Traducción de Zoraida J. Valcárcel
Por Susan Sontag
Por lo común, la lectura precede a la escritura. Y, casi siempre, aquélla dispara el impulso de escribir. La lectura, el gusto por ella, es lo que te hace soñar con llegar a ser escritor. Y mucho después de haberlo logrado, leer libros escritos por otros -y releer los amados libros del pasado- constituye una distracción irresistible del trabajo de escribir. Distracción. Consuelo. Tormento. Y, sí, inspiración. Desde luego, no todos los escritores lo admitirán. Recuerdo que una vez le hice un comentario a V. S. Naipaul acerca de una famosa novela inglesa del siglo XIX, que yo amaba, suponiendo que él la admiraba tanto como yo y como todos mis conocidos que se interesaban por la literatura. Pero no: dijo no haberla leído y, al ver reflejarse en mi rostro la sorpresa, añadió en tono severo: «Susan, no soy lector. Soy escritor».
Muchos escritores que han dejado atrás la juventud afirman que, por diversas razones, leen muy poco y, en verdad, leer y escribir les resultan, en cierto sentido, incompatibles. Quizá lo sean para algunos. No me corresponde juzgarlos. Si los mueve el temor a la influencia ajena, me parece una inquietud vanidosa e insustancial. Si es por falta de tiempo -sólo disponen de determinadas horas por día y, evidentemente, las dedicadas a la lectura se restan de aquellas en que podrían escribir-, ese es un ascetismo al que no aspiro. El viejo dicho de «perderse en un libro» no es una fantasía vana, sino una realidad modélica y adictiva. Virginia Woolf dijo en una carta esta frase famosa: «A veces pienso que el paraíso debe de ser una lectura constante e incansable». Sin duda, citando nuevamente a Woolf, lo paradisíaco radica en que «el estado de lectura consiste en la eliminación absoluta del yo». Por desgracia, nunca perdemos el yo, como tampoco podemos pisar nuestros propios pies. Pero ese arrobamiento que es la lectura se asemeja lo bastante al trance como para hacernos sentir desprendidos del yo.
Al escribir una novela o cuento -al habitar otros yos-, experimentamos la misma sensación de embeleso que al abstraernos en la lectura. Hoy día, a todos nos gusta pensar que escribir es una mera forma de autocontemplación (también llamada autoexpresión). Si, supuestamente, ya no somos capaces de tener sentimientos genuinamente altruistas, tampoco seríamos capaces de escribir acerca de otras personas. Pero eso no es cierto. William Trevor habla de la audacia de la imaginación no autobiográfica. ¿Por qué no habríamos de escribir para huir de nosotros mismos tanto como para expresarnos?
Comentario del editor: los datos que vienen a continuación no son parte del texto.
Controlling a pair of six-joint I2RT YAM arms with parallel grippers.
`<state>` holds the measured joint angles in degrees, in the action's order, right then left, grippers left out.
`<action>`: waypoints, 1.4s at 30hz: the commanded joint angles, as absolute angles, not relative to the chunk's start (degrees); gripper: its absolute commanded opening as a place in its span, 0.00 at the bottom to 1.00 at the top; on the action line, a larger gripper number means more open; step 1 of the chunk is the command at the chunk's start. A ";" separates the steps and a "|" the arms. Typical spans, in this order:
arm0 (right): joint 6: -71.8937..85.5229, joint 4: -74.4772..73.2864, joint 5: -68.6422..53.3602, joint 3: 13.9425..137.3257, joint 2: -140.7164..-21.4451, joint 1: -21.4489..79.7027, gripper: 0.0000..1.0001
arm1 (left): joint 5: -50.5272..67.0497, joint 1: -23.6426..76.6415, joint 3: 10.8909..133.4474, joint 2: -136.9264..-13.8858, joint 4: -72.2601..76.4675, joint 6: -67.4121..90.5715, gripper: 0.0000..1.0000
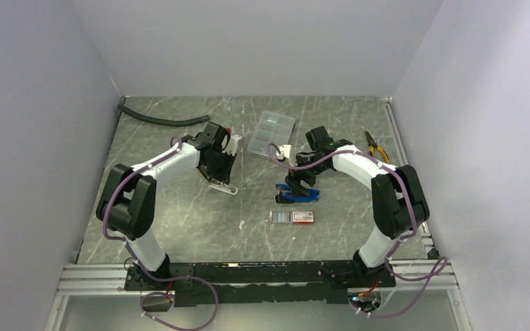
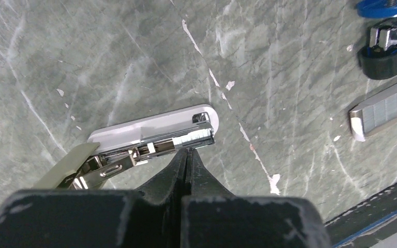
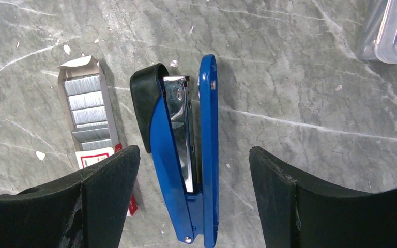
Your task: Load the staples into the stapler
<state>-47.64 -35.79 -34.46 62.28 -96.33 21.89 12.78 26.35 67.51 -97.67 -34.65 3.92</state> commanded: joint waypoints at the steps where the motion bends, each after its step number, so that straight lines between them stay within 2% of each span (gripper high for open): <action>1: -48.38 -35.65 -35.47 63.91 -95.63 21.97 0.81 | 12.12 26.55 68.25 -94.18 -34.47 -2.25 0.03; 7: -39.09 -25.15 -39.74 62.21 -89.37 22.77 0.82 | 6.62 26.55 66.18 -87.82 -32.95 -6.12 0.05; 14: -28.56 -14.40 -32.18 64.77 -89.17 33.28 0.82 | -1.70 25.69 68.17 -83.18 -35.55 -7.86 0.19; 18: -22.68 -11.20 -30.72 69.44 -95.86 37.01 0.79 | -0.51 22.44 67.78 -80.59 -37.38 -7.61 0.36; 21: -20.59 -10.94 -29.37 73.10 -99.92 39.31 0.77 | 5.29 17.17 67.58 -78.71 -39.19 -7.13 0.50; 24: -19.26 -11.18 -28.91 76.06 -103.12 40.79 0.76 | 9.23 12.03 67.20 -77.45 -39.28 -6.65 0.55; 32: -19.11 -14.54 -28.13 83.99 -110.51 42.68 0.73 | 14.24 8.03 68.51 -78.92 -39.99 -7.04 0.63; 42: -17.99 -16.58 -28.38 90.49 -117.24 43.25 0.66 | 20.61 7.56 71.10 -85.06 -41.31 -6.64 0.67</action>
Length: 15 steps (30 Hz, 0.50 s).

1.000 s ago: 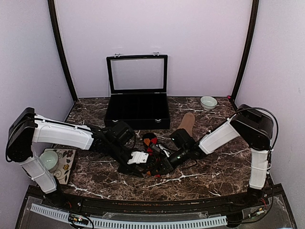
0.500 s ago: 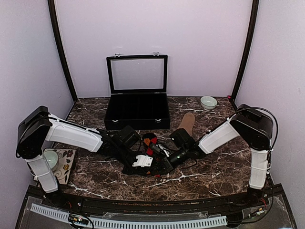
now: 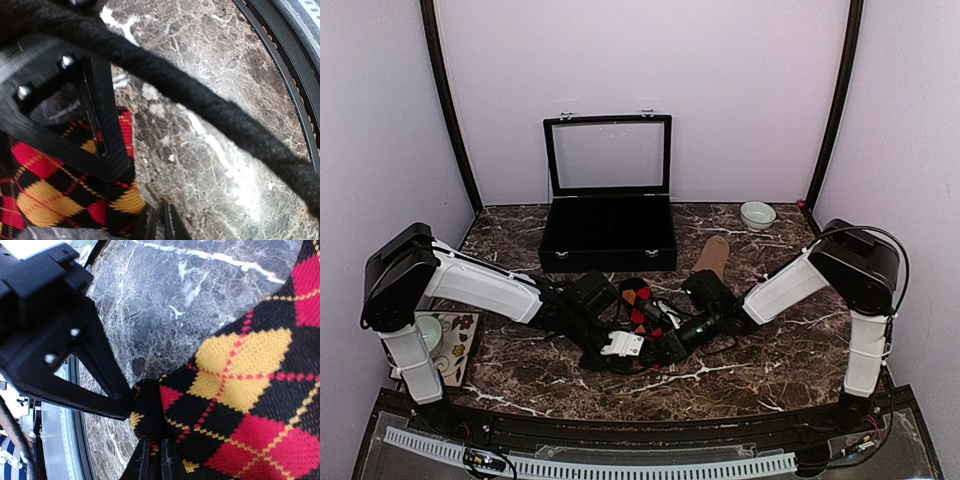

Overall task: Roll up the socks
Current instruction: Roll the sock at the center of the board.

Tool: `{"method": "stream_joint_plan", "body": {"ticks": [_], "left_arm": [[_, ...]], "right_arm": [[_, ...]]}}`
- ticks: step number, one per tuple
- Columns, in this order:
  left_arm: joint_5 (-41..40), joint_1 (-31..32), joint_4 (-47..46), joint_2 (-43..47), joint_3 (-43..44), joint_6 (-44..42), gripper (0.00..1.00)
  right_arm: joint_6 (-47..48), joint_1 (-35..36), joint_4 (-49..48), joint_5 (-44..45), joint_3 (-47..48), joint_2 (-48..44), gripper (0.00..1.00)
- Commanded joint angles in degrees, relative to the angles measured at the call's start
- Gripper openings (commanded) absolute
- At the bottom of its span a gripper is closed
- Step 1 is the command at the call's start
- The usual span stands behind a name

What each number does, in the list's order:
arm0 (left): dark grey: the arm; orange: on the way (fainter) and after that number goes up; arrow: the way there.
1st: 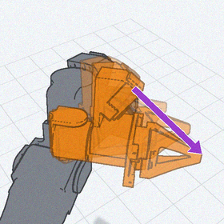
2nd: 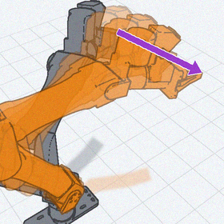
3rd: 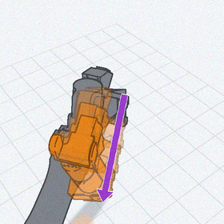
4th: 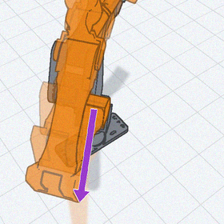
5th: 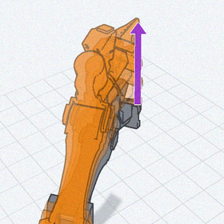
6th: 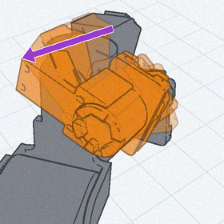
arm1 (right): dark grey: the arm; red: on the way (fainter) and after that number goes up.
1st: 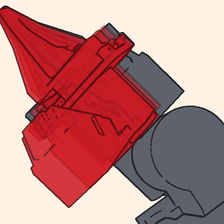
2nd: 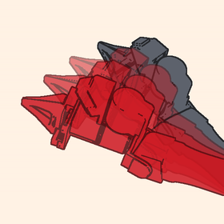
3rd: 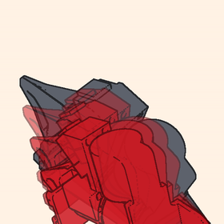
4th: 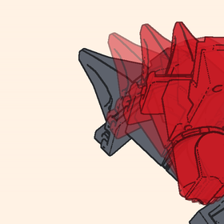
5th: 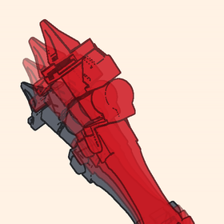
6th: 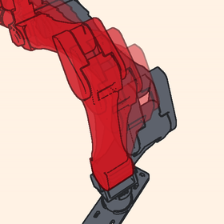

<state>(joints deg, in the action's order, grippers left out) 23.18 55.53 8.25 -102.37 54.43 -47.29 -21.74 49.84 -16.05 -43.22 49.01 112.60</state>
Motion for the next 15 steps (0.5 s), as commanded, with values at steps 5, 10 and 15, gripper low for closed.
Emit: {"method": "stream_joint_plan", "body": {"ticks": [5,10,15], "left_arm": [[-1.14,0.28,0.99,-1.15,-0.25,1.65,0.22],[-1.80,0.28,2.07,-0.59,0.83,1.37,0.23],[-1.30,0.28,9.35,5.15,1.57,-0.73,0.25]], "right_arm": [[0.06,-1.24,7.57,8.11,-2.09,4.88,0.07],[-0.15,-1.22,6.99,7.36,-2.73,5.64,0.05],[-0.15,-1.21,6.81,6.78,-3.21,6.54,0.04]]}}
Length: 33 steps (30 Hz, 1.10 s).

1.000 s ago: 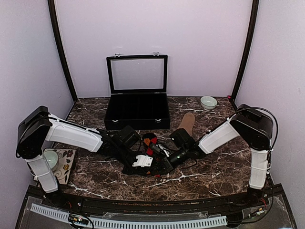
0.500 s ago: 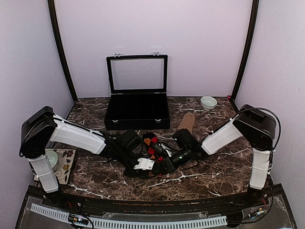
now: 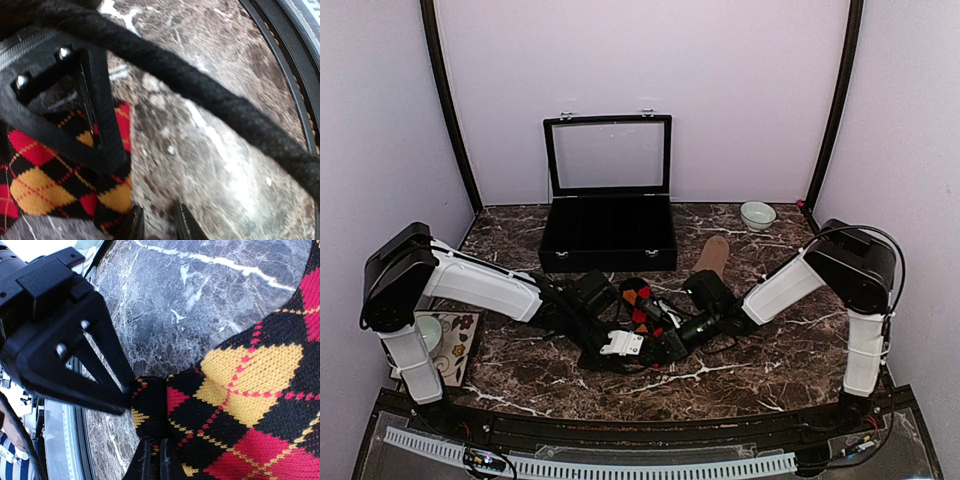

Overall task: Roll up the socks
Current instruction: Roll the sock at the center of the board.

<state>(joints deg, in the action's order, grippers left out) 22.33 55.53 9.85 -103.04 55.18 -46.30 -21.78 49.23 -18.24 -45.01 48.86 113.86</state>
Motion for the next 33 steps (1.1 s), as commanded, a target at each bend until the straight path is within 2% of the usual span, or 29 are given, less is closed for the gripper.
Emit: {"method": "stream_joint_plan", "body": {"ticks": [1,5,14,18,25,29,33], "left_arm": [[0.08,0.28,10.33,7.12,1.00,-2.68,0.26],[3.72,0.28,17.09,9.66,1.97,-3.67,0.27],[2.96,0.37,3.78,6.23,-0.61,0.00,0.27],[2.47,0.55,5.42,1.91,3.70,1.06,0.25],[-0.06,0.72,1.89,0.15,3.56,0.84,0.23],[1.18,0.72,2.88,2.29,3.24,1.00,0.23],[3.67,0.72,4.20,6.56,1.76,0.24,0.27]], "right_arm": [[-0.06,-0.56,8.98,8.43,-3.07,5.50,0.03],[-0.10,-0.61,9.03,7.62,-2.03,6.57,0.03],[-2.17,0.18,7.70,5.27,-1.65,7.25,0.01],[-3.02,0.73,7.61,4.69,-3.14,6.83,0.00],[-3.71,1.22,7.16,4.36,-4.72,6.18,0.00],[-3.58,1.22,7.52,4.25,-4.50,6.25,0.00],[-3.02,1.22,8.23,4.26,-4.06,6.76,0.00]]}}
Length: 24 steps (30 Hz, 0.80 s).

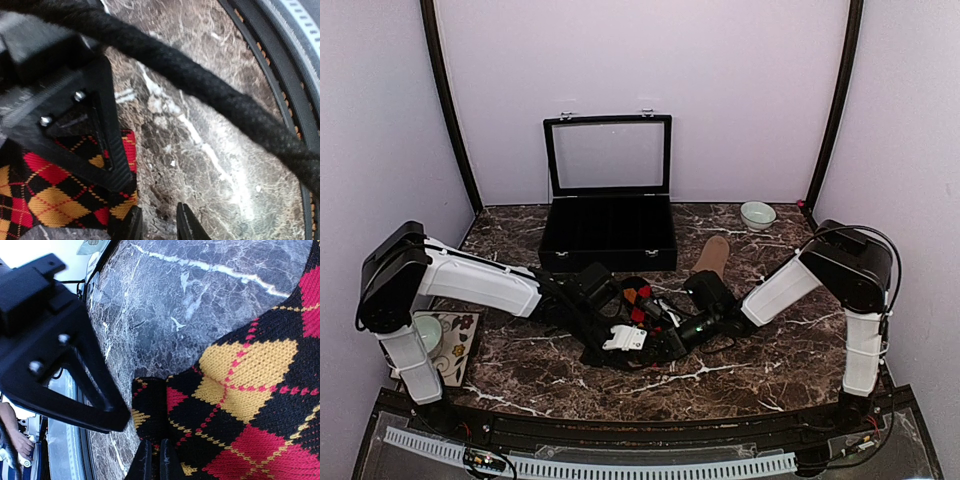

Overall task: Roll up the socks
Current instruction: Roll the sock at the center of the board.

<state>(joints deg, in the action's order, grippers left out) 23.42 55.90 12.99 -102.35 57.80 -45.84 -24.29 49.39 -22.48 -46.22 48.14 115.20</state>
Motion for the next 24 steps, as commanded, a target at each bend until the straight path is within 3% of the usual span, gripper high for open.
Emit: {"method": "stream_joint_plan", "body": {"ticks": [1,6,17,24], "left_arm": [[2.14,0.35,1.10,5.88,-0.75,0.00,0.28],[-0.93,0.35,-2.07,3.16,-1.22,-0.24,0.31],[-4.48,0.26,-4.07,-0.60,-2.56,-1.94,0.21],[-6.13,-0.09,-5.66,-1.94,-2.68,-1.20,0.21]], "right_arm": [[-0.45,1.07,12.65,5.37,-3.21,5.60,0.00],[-0.37,1.11,13.19,5.31,-2.29,5.93,0.00],[-0.35,1.10,12.98,5.34,-2.82,5.72,0.00],[-0.67,1.06,12.15,4.91,-3.07,5.83,0.00]]}}
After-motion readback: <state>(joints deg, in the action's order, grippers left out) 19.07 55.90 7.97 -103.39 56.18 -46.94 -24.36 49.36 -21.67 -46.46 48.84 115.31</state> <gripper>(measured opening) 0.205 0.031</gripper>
Escribir acerca de otros es mucho más interesante.
Ni falta hace decir que presto pedacitos de mí misma a todos mis personajes. Cuando mis inmigrantes polacos de En América llegan al sur de California del Sur en 1876 (están en las afueras de la aldea de Anaheim), salen a caminar por el desierto y sucumben a una visión aterradora, transformadora, de vacío. Estoy segura de que me inspiré en el recuerdo de mis caminatas infantiles por el desierto del sur de Arizona, en las afueras de Tucson, que por entonces, en los años 40, era un pueblito. En el primer borrador de ese capítulo había pitahayas en el desierto californiano. En el tercero, ya las había suprimido de mal grado. (Lamentablemente, no hay ninguna al oeste del río Colorado.) Aquello sobre lo que escribo es diferente de mí. También es más elegante y sagaz, porque puedo corregirlo.